Я сама страдаю от этих санкций. Например, мы официально вывезли мою машину за границу, а теперь я должна перерегистрировать её на литовские номера до 18 января, но физически не могу этого сделать, потому что у меня нет ни вида на жительство, ни паспорта. Я не могу ни продать машину, ни вернуть её обратно в Беларусь. И у меня возникает вопрос: кому мне её отдать — Лукашенко или Науседе?
Я понимаю, что это тоже часть санкционной политики, направленной не в ту сторону. Но в то же время понимаю, что невозможно ввести санкции, чтобы они вообще не затронули простых людей. В целом я считаю, что этот режим понимает только силу. Если не военную, то политическую. Я очень жду определённых шагов от лидеров европейских государств в этом направлении, в том числе по вопросам освобождения политзаключённых.
- Представьте, что вы разговариваете с человеком, который уехал во время протестов 2020 года. Если бы он сейчас вернулся в Беларусь, что бы ему бросилось в глаза, что изменилось в Беларуси по сравнению с летом-осенью 2020?
- Ничего живого не осталось. Однажды я прочитала пост журналиста Змицера Панковца о том, что в Беларуси всё нормально, жизнь продолжается. Но на самом деле там ничего нет, никакой жизни. Мы с мужем творческие люди, и я знаю, что там нет никаких достойных и адекватных мероприятий. На улицах мало людей. Летом, конечно, молодёжь выходит на улицы, но это не имеет отношения к полноценной жизни общества. И в образовании то же самое. Я знаю, что происходит в детских садах. Всё это связано. Не дай бог, если пройдёт ещё четыре года такого "ада", тогда станет очевидно, что появилось.
- Ваш сын сталкивался с идеологией в детском саду в Беларуси?
- Нет, нам повезло. Сначала мой сын попал в очень хорошие белорусские руки, к воспитательнице, которая дала ему много любви. Надеюсь, что сейчас он окунётся в другую любовь, но это всё равно будет любовь.
- Как вы думаете, сколько ещё Лукашенко может оставаться у власти?
- Я думаю, что этот режим очень персоналистский. И я не то чтобы жду, когда его не станет, но уверена, что проблемы не решатся сразу. Однако это определённым образом встряхнет систему.

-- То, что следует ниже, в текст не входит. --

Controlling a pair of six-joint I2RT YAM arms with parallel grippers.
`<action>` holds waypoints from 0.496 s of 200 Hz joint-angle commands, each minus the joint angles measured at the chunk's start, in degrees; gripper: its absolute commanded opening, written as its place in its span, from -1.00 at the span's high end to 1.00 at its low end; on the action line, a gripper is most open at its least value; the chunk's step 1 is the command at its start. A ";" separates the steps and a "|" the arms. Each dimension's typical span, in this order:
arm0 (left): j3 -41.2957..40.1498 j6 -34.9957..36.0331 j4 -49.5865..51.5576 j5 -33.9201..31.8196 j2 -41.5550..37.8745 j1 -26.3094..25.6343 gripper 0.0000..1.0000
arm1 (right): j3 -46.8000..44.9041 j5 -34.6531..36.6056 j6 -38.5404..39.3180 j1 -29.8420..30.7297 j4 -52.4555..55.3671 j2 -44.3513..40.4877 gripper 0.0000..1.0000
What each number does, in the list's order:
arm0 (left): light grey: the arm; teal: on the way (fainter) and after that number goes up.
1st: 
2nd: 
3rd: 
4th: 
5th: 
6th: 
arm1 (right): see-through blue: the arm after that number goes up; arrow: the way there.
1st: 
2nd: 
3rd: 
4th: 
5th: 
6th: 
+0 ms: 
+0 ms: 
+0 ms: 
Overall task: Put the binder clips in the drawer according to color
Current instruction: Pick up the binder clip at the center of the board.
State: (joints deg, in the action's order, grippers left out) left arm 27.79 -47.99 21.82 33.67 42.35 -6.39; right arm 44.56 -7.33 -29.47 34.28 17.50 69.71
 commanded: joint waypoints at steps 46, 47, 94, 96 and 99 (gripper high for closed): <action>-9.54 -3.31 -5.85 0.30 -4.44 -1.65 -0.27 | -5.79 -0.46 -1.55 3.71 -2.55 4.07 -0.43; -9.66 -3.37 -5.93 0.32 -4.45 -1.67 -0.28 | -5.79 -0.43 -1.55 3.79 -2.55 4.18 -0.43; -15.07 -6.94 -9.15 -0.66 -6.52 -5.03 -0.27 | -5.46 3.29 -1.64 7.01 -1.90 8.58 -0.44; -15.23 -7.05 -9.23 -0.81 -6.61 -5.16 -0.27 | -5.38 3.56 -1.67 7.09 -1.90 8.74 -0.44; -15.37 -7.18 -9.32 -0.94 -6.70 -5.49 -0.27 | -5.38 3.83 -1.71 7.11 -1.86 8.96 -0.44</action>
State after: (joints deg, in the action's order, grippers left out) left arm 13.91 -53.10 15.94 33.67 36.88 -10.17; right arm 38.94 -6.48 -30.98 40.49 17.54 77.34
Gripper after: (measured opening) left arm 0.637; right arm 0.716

Думаю, что даже среди чиновников мало кто доволен ситуацией в Беларуси, ведь у всех у них есть семьи, дети. Я не то чтобы их жалею — они сами выбрали жизнь в страхе и поддерживают это. Но когда Лукашенко не станет, я уверена, что что-то начнёт меняться. Даже если придёт российская марионетка, вряд ли она будет продолжать пытать людей в тюрьмах. Новым властям не нужно будет продолжать преследование тех, кто протестовал или выражал несогласие. Все они уже устали от этого.
А что будут делать силовики? Они четыре года задерживают людей. Им придётся как-то перестраиваться, но они приспособятся к новой власти — они такие люди. Я считаю, что что-то всё же начнёт меняться после его ухода. В какую сторону — не могу сказать, но "лукашизм" долго не продержится. Если бы это был настоящий лукашизм, то была бы идеология. А идеологии нет, нет креативности или других мнений. Закон один — так один. Но так не бывает даже в автократиях. Поэтому ничего хорошего для режима не будет.
- Как долго ещё будет существовать этот режим в Беларуси?
- Всё держится на Лукашенко. Эти задержания — это его личные обиды. Он обижен и травмирован. Я думаю, что с его уходом начнутся какие-то изменения. Это не значит, что сразу наступит лучшая жизнь и Беларусь придёт к демократии. Но репрессии могут ослабнуть, и будут позитивные изменения в этом направлении.